The Shift from Periodic Close to Continuous Financial Reporting
Traditional accounting workflows heavily relied on manual data reconciliation, spreadsheet calculations, and multi-week closing cycles at the end of each fiscal period. In contrast, continuous accounting frameworks utilize automated software agents to process, validate, and post transactional data in real time as business activities occur.

Automated bank reconciliation tools cross-reference incoming bank feeds, invoice records, and purchase orders automatically. By resolving transactional variances instantly throughout the month, corporate accounting teams eliminate the traditional workload spikes associated with quarterly and annual closes.

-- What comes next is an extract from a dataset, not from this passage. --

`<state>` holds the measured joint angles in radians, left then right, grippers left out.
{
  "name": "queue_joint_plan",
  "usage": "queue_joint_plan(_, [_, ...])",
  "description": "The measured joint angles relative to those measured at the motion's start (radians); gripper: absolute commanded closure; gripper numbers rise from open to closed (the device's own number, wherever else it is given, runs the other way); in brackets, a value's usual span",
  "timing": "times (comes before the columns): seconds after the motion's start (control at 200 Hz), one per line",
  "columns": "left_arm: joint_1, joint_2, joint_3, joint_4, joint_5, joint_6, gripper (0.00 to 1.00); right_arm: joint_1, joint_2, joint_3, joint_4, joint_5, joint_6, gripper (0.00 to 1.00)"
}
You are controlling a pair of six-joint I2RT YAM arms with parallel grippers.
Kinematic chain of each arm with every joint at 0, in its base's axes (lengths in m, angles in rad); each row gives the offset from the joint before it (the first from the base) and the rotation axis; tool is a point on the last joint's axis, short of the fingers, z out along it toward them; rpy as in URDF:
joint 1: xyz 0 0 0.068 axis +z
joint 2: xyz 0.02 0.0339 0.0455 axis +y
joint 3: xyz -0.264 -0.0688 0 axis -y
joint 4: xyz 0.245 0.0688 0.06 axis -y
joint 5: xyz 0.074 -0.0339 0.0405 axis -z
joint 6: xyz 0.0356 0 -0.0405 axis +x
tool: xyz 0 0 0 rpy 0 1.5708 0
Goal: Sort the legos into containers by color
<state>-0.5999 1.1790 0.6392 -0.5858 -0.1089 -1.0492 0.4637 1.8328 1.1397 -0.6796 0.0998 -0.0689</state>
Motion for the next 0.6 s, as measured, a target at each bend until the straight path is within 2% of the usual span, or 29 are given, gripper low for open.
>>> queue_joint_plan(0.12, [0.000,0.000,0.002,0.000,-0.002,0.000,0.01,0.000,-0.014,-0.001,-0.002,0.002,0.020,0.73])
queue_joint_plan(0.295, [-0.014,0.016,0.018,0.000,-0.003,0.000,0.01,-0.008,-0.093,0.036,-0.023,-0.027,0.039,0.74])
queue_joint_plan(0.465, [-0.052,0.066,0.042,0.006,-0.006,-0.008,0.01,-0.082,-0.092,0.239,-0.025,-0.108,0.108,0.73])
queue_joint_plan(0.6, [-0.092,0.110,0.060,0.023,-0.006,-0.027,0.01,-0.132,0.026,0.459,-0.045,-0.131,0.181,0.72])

Machine Learning in Audit Trails and Anomaly Detection
Advanced natural language processing (NLP) and machine learning tools are redefining internal audit and financial control environments. Automated systems analyze 100% of general ledger entries, identifying anomalous transactions, duplicate payments, and unauthorized journal entries in real time.

Rather than relying on random statistical sampling, corporate internal auditors can focus their attention on high-risk flags automatically surfaced by algorithmic monitoring platforms. This continuous risk assessment strengthens internal controls over financial reporting (ICFR) and significantly reduces fraud risk.

Evolving Roles for Accounting Professionals
As routine data entry and manual reconciliation tasks become fully automated, the skill set required for accounting professionals is shifting toward data analysis, system design, and strategic business advisory.
– Systems Governance: Accountants are increasingly responsible for monitoring algorithmic accuracy and managing data integration pipelines.
– Business Partnership: Finance professionals leverage real-time financial dashboards to advise operational leaders on margin management and working capital allocation.
– Regulatory Compliance Management: Accounting teams utilize automated platforms to ensure compliance with dynamic tax codes and international accounting standards.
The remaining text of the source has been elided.